**EXERCISE:**
Each line that contains the word "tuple" is to be copied from the records below.

DATASET CONTENT Start Marker

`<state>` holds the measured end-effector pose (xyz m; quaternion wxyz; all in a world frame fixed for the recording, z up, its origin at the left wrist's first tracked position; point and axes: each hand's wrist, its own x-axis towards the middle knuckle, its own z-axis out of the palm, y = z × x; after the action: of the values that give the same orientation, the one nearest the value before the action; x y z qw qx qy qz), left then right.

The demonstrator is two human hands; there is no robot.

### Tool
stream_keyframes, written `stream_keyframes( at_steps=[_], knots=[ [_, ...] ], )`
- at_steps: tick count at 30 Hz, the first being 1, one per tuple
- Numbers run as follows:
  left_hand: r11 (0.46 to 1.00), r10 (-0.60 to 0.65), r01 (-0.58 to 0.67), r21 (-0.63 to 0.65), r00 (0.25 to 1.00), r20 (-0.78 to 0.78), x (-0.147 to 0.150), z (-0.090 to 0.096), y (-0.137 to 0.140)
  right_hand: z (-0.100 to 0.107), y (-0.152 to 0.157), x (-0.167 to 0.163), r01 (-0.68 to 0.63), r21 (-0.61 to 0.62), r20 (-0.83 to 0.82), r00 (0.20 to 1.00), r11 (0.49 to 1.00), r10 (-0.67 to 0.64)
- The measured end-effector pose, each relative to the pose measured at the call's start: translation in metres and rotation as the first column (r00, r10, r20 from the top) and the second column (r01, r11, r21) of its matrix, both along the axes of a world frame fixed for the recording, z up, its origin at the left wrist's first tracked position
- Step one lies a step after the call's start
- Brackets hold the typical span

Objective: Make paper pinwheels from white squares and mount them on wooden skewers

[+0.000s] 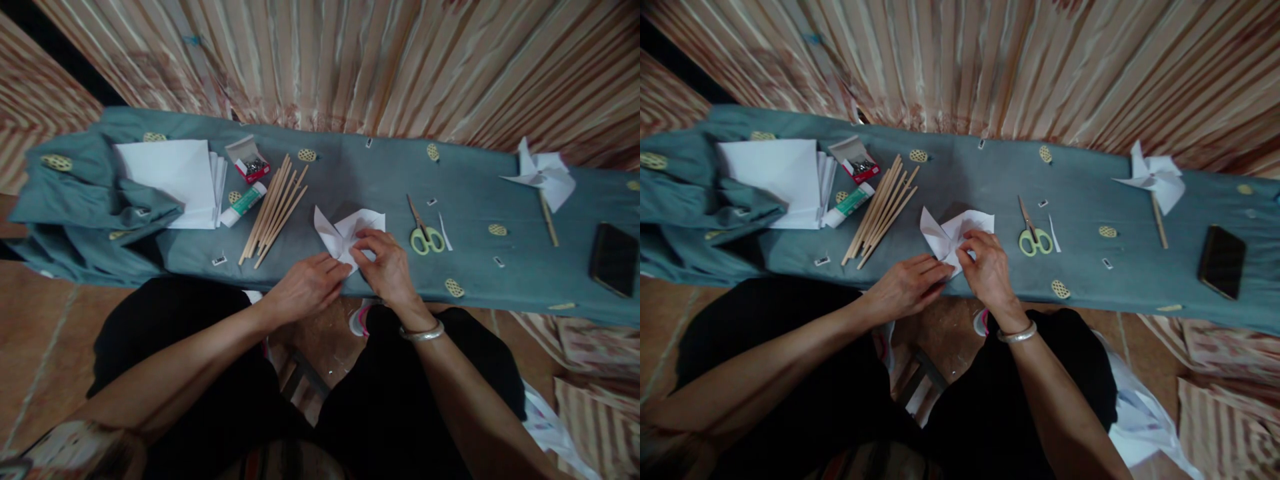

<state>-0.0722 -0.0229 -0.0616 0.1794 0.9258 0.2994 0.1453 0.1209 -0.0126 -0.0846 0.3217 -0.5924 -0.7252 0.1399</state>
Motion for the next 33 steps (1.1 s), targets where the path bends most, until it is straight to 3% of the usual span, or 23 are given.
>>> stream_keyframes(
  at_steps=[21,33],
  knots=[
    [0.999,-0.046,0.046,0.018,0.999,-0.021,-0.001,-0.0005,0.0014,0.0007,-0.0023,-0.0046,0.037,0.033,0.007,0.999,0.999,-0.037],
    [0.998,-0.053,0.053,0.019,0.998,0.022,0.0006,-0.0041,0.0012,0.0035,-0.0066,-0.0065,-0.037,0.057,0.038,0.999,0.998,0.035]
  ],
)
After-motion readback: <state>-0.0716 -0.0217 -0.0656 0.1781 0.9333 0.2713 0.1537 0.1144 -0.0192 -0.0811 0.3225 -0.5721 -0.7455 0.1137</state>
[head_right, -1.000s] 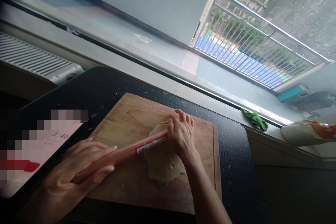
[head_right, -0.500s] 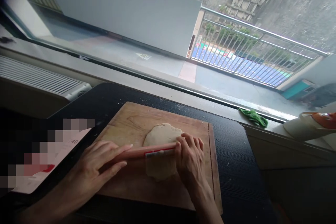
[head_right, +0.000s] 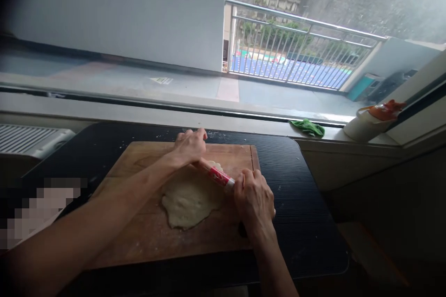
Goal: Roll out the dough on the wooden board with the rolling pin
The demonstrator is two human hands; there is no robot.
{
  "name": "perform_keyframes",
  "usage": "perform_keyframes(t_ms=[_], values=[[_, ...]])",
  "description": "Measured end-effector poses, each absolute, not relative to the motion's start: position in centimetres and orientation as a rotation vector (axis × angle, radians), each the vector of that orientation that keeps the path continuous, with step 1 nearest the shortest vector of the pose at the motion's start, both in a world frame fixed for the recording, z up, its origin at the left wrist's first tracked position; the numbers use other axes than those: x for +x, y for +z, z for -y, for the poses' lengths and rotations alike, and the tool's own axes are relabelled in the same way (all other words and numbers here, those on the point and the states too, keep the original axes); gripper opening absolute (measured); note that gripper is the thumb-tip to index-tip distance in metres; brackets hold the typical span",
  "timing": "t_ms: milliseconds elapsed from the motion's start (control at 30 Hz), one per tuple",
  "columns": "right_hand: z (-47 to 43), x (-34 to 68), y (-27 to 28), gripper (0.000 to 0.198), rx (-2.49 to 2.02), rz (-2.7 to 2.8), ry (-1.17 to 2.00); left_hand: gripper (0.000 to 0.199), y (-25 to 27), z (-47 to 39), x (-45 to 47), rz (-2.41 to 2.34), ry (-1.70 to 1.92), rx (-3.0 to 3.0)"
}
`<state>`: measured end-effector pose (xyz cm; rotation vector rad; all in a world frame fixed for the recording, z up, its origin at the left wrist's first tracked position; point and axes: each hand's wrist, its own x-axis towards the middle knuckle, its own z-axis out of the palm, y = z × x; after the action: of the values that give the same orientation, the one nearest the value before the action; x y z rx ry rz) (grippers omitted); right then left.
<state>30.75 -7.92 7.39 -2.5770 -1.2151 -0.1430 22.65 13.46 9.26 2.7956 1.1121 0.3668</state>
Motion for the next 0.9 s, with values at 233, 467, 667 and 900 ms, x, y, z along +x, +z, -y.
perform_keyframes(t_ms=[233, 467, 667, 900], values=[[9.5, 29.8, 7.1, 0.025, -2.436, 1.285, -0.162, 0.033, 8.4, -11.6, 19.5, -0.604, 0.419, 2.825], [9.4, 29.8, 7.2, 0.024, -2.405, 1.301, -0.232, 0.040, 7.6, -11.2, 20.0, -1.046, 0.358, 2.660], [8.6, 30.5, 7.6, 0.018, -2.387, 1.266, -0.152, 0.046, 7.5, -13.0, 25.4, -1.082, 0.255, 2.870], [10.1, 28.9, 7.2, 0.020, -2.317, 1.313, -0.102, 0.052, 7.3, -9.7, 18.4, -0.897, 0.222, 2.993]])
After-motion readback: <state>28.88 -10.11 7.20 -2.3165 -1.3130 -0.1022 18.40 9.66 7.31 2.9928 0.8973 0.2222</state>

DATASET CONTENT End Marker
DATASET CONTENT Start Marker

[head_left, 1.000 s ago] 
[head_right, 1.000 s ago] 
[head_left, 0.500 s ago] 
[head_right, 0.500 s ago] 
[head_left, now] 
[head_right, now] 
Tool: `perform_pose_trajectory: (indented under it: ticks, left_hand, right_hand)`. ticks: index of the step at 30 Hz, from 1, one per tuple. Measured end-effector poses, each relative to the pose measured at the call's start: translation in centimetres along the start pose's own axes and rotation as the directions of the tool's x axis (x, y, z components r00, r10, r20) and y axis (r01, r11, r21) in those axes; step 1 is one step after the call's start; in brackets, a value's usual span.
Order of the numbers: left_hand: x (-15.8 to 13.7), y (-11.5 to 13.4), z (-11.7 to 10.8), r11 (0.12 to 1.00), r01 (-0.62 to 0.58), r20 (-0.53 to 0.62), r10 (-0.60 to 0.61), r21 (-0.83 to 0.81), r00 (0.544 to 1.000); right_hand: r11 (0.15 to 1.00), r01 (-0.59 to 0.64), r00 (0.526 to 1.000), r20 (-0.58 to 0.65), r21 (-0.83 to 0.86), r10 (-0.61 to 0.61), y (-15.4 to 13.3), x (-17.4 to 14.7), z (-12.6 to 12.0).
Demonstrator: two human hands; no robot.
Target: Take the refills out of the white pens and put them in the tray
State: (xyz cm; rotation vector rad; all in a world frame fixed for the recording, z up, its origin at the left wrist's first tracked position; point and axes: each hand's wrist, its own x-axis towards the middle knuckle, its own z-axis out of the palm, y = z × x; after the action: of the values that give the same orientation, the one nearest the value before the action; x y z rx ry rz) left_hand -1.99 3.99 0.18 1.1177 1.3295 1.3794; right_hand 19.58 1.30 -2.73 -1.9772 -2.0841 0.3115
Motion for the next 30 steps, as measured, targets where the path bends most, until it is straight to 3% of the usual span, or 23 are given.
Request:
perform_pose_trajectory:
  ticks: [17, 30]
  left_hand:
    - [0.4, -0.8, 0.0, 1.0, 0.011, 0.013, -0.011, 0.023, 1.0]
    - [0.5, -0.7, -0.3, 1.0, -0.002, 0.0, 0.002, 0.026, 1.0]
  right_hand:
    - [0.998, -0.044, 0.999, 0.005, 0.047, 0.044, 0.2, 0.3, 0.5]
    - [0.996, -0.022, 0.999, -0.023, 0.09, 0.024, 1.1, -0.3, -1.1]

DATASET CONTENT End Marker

**TASK OUTPUT:**
- at_steps: tick count at 30 Hz, the first being 1, one per tuple
  "timing": "t_ms: milliseconds elapsed from the motion's start (control at 30 Hz), one per tuple",
Tool: `perform_pose_trajectory: (indented under it: ticks, left_hand, right_hand)`. ticks: index of the step at 30 Hz, from 1, one per tuple. Measured end-effector poses, each relative to the pose measured at the call's start: translation in centimetres along the start pose's own axes and rotation as the directions of the tool's x axis (x, y, z components r00, r10, r20) and y axis (r01, r11, r21) in those axes; step 1 is one step after the call's start; in brackets, a value's usual span.

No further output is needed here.